My goal is to produce a scientifically literate population and to
produce students that are able to answer a 9-year old's questions - no
esoteric terminology, no reliance on equations as a pretense of an
explanation. As Feynman recognized when he was unable to develop a
freshman level lecture explaining QED - if you can not explain an idea
in simple terms then you really don't understand the underlying idea.
Recognizing that a detailed description or prediction based on a theory
may well require the use of powerful mathematics, the underlying ideas
are generally straightforward and these are what must be grasped if you
hope to make these ideas the part of someone's intellectual repertoire.
I challenge those of you who take pride in a class average of 40% to
evaluate the basis of that pride.

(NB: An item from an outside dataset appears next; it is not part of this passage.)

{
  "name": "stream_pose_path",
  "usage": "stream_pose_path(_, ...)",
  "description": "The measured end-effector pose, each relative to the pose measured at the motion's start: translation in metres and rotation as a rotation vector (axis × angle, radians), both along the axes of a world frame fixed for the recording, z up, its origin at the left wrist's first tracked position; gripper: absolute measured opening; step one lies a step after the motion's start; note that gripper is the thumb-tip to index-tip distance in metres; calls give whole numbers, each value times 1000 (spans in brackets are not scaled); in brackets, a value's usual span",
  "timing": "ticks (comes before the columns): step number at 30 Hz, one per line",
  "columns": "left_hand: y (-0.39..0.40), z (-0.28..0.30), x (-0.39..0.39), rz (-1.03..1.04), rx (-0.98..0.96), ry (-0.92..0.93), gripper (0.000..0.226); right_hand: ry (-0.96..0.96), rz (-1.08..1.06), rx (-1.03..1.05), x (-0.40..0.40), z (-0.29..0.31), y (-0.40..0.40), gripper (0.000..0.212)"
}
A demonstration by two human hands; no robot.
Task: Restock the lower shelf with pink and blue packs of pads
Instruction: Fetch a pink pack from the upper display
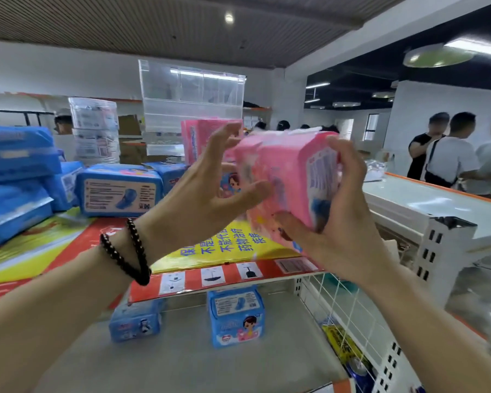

I don't take pride if most of my
students don't get what I felt was important enough to test over. If
you have a 40% average can you really claim to have TAUGHT that material
(recognize that presenting is not teaching)?
I know I am somewhat rambling and am perhaps overly strident in my
claims, but partly I am intimidated by the greater physical knowledge of
those on this list and partly I have long been aggravated by what I
consider a poor job of TEACHING done in some of the 4 year institutions
of which I am familiar (and only those I know - I make no blanket
accusations). I have worked long and hard to dispel the idea that
physics is difficult, pedantic and esoteric. To this end I have
provided over 300 workshops to teachers in the last 20 years. Audiences
have ranged from college instructors to kindergarten teachers. Make
physics easy (not incorrect, not "watered-down" for your intended
audience) and straightforward. Show students the simple concepts first,
give them labs that illustrate this as an integral part of the concept
development and then allow them to extend their reach into making
predictions or examining inter-related phenomena.

Greg Kifer
"Mother Nature may be subtle, but she is not deceitful." A. Einstein.